[Recorded information Boundary: Start]

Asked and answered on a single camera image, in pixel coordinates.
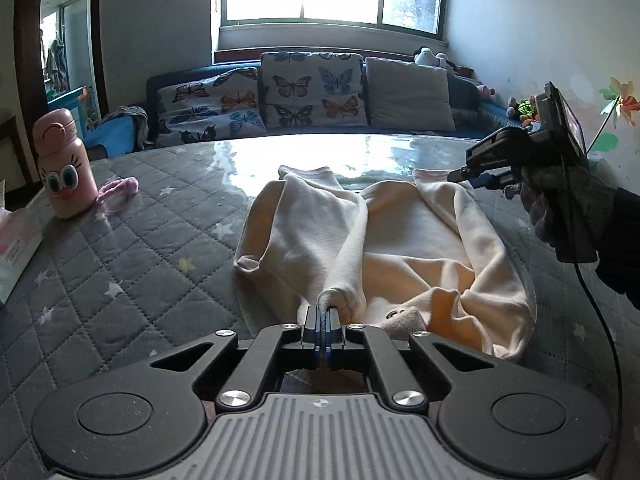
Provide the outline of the dark gloved right hand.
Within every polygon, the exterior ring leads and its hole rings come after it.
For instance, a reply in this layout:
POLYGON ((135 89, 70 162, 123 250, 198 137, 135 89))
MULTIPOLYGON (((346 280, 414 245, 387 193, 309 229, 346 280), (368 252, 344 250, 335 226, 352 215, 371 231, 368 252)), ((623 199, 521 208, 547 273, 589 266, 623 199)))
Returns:
POLYGON ((536 237, 562 263, 593 263, 615 190, 582 166, 521 169, 521 201, 536 237))

[Recorded information Boundary: End]

### [What the task asks]
Drop every picture, then write out the remaining entries above exactly as they appear.

### [Result]
Asked and answered on a single camera image, in pixel coordinates.
Provide the outline of the dark gloved right hand.
Within every polygon, the exterior ring leads and its hole rings come after it.
For instance, a reply in this layout:
POLYGON ((135 89, 70 162, 123 250, 198 137, 135 89))
MULTIPOLYGON (((346 280, 414 245, 387 193, 309 229, 346 280), (368 252, 344 250, 335 226, 352 215, 371 231, 368 252)), ((623 199, 521 208, 547 273, 589 266, 623 199)))
Returns:
POLYGON ((536 237, 562 263, 593 263, 615 190, 582 166, 521 169, 521 201, 536 237))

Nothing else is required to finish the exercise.